● **Task to carry out**:
Look below for the line holding "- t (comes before" and the line holding "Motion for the". Transcribe exactly those lines and all lines between them, nothing more.

● **Provided information**:
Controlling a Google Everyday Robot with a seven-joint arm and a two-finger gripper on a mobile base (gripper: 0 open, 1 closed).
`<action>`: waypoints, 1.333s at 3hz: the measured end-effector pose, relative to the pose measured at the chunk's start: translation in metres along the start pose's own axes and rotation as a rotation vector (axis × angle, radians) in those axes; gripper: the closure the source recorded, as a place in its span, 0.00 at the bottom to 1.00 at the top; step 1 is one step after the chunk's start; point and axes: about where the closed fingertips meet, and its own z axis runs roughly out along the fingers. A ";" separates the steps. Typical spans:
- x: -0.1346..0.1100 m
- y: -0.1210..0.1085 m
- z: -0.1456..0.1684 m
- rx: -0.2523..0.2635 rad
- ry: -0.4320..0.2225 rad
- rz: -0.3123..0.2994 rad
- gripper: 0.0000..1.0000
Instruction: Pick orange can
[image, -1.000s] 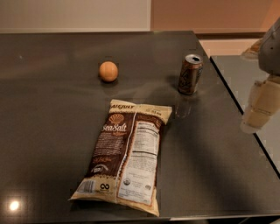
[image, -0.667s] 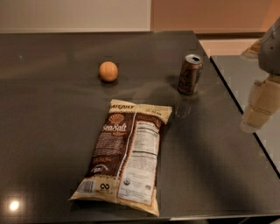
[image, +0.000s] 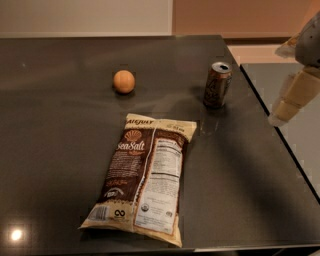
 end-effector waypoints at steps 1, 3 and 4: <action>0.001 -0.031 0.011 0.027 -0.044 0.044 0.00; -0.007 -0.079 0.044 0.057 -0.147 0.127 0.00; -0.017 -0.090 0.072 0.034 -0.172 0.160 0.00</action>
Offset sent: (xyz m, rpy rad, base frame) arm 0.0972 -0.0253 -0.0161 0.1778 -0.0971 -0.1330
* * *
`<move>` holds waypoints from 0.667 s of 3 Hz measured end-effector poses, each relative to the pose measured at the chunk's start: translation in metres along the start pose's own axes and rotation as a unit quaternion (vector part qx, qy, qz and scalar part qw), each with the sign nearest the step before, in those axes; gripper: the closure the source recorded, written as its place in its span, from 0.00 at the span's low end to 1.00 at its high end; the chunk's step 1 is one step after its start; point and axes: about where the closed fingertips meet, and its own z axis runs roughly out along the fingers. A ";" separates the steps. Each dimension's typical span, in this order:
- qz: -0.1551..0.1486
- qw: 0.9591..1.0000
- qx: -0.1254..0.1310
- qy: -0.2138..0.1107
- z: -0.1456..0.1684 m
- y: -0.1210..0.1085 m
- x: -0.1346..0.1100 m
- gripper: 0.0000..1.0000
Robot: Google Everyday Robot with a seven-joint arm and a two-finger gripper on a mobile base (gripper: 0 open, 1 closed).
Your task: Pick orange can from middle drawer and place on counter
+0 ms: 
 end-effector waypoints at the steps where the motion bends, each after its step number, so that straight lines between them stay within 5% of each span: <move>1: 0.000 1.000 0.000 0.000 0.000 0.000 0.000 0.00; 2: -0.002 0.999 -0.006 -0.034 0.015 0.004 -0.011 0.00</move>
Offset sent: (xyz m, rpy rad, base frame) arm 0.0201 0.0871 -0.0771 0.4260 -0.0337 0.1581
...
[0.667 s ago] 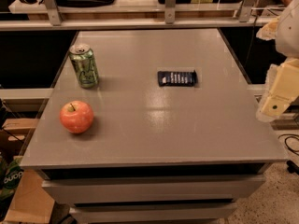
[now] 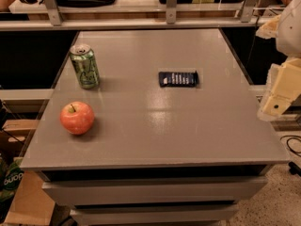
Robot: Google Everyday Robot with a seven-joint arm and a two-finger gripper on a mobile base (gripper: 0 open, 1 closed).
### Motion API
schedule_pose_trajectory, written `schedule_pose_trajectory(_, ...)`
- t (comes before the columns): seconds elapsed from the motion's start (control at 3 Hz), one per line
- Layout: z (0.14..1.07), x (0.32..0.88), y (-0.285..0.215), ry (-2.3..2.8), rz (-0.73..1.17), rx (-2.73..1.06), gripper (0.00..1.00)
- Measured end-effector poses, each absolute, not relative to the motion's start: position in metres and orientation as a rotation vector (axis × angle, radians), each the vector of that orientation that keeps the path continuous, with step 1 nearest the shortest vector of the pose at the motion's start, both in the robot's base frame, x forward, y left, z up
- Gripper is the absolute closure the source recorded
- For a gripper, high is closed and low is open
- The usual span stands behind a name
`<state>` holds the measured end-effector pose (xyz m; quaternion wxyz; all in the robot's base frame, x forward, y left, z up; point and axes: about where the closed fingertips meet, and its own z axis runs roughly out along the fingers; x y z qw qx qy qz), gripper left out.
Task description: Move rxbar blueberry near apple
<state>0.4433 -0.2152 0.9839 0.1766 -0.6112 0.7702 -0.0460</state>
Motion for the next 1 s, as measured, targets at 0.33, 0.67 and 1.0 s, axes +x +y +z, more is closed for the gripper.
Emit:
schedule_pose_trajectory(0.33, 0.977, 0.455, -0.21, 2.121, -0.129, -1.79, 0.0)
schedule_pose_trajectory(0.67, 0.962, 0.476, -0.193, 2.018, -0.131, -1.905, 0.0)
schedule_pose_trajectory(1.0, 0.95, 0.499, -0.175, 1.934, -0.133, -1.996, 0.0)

● **Written answer**:
- t (comes before the columns): seconds elapsed from the motion's start (control at 3 Hz), one per line
- Layout: z (0.14..1.07), x (0.32..0.88), y (-0.285..0.215), ry (-2.3..2.8), rz (-0.73..1.17), rx (-2.73..1.06), gripper (0.00..1.00)
- Measured end-effector poses, each absolute, not relative to the motion's start: position in metres and orientation as a rotation vector (axis × angle, radians), each the vector of that orientation that keeps the path continuous, with step 1 nearest the shortest vector of the pose at the motion's start, both in the robot's base frame, x forward, y left, z up
- Gripper is the absolute closure the source recorded
- For a gripper, high is closed and low is open
- The usual span stands behind a name
`<state>` holds the measured end-effector pose (xyz m; quaternion wxyz; all in the robot's base frame, x forward, y left, z up; point and axes: about where the closed fingertips meet, and its own z axis runs roughly out along the fingers; x y z qw qx qy qz), gripper left out.
Task description: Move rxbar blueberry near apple
<state>0.4433 -0.2152 0.9839 0.1766 -0.6112 0.7702 -0.0460</state>
Motion for the next 1 s, as measured, targets at 0.33, 0.67 and 1.0 s, axes +x +y +z, more is closed for the gripper.

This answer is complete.